> Task goal
An identical reprint of the entire listing below is expected.

> Dataset content

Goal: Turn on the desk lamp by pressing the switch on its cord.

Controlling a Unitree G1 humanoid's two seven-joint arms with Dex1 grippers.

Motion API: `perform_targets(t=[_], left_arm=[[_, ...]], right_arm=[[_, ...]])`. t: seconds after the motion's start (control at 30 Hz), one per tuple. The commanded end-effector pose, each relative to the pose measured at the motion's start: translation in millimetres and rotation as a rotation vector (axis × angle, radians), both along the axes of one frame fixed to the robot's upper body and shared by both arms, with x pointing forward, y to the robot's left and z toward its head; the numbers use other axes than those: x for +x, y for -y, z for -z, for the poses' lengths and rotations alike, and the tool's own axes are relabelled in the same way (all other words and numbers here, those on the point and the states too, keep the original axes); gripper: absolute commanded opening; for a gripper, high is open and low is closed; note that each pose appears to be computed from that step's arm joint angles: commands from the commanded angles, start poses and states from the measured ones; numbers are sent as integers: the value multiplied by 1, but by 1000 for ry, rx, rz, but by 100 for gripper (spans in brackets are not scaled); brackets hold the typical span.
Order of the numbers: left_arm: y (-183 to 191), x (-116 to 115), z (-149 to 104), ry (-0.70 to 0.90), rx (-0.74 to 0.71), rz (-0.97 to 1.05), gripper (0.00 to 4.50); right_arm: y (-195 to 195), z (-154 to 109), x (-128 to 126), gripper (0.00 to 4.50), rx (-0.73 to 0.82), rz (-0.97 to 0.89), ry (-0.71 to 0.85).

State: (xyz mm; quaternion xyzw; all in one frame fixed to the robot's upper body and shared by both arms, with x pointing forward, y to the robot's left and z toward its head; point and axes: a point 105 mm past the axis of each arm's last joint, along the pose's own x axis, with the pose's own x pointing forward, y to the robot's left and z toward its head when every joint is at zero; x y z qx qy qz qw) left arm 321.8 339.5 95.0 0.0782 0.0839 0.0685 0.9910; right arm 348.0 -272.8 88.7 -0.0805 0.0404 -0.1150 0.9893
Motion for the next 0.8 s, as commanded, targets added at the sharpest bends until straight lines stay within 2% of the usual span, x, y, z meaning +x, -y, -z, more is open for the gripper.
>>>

> Solution to this problem
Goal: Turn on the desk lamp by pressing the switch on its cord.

Controlling a Unitree G1 humanoid's two seven-joint arms with Dex1 grippers.

Motion API: `perform_targets(t=[_], left_arm=[[_, ...]], right_arm=[[_, ...]])`. t: seconds after the motion's start (control at 30 Hz), one per tuple. The commanded end-effector pose, each relative to the pose measured at the motion's start: translation in millimetres and rotation as a rotation vector (axis × angle, radians), both along the axes of one frame fixed to the robot's upper body and shared by both arms, with x pointing forward, y to the robot's left and z toward its head; the numbers use other axes than those: x for +x, y for -y, z for -z, for the poses' lengths and rotations alike, and the tool's own axes are relabelled in the same way (all other words and numbers here, those on the point and the states too, keep the original axes); gripper: absolute commanded opening; for a gripper, high is open and low is closed; note that each pose appears to be computed from that step's arm joint angles: commands from the commanded angles, start poses and states from the measured ones; numbers are sent as integers: the value multiplied by 1, but by 1000 for ry, rx, rz, but by 100 for gripper (spans in brackets are not scaled); brackets hold the typical span.
Order of the numbers: left_arm: y (-183 to 191), x (-116 to 115), z (-149 to 104), ry (-0.70 to 0.90), rx (-0.74 to 0.71), rz (-0.97 to 1.05), gripper (0.00 to 4.50); right_arm: y (-195 to 195), z (-154 to 109), x (-128 to 126), gripper (0.00 to 4.50), rx (-0.73 to 0.82), rz (-0.97 to 0.89), ry (-0.71 to 0.85).

State: (xyz mm; quaternion xyzw; all in one frame fixed to the robot's upper body and shared by both arms, with x pointing forward, y to the robot's left and z toward its head; point and axes: a point 105 mm past the axis of each arm's last joint, along the pose's own x axis, with the pose's own x pointing forward, y to the robot's left and z toward its head when every joint is at zero; x y z qx qy qz qw) left arm 321.8 339.5 95.0 0.0782 0.0839 0.0685 0.9910; right arm 348.0 -272.8 88.7 -0.0805 0.0404 -0.1150 0.9893
Motion for the next 0.8 s, as commanded, targets added at the sharpest bends until straight lines stay within 2% of the usual span, x, y, z meaning +x, -y, -z, more is open for the gripper.
>>>

Nothing remains to be done, and the exercise is complete.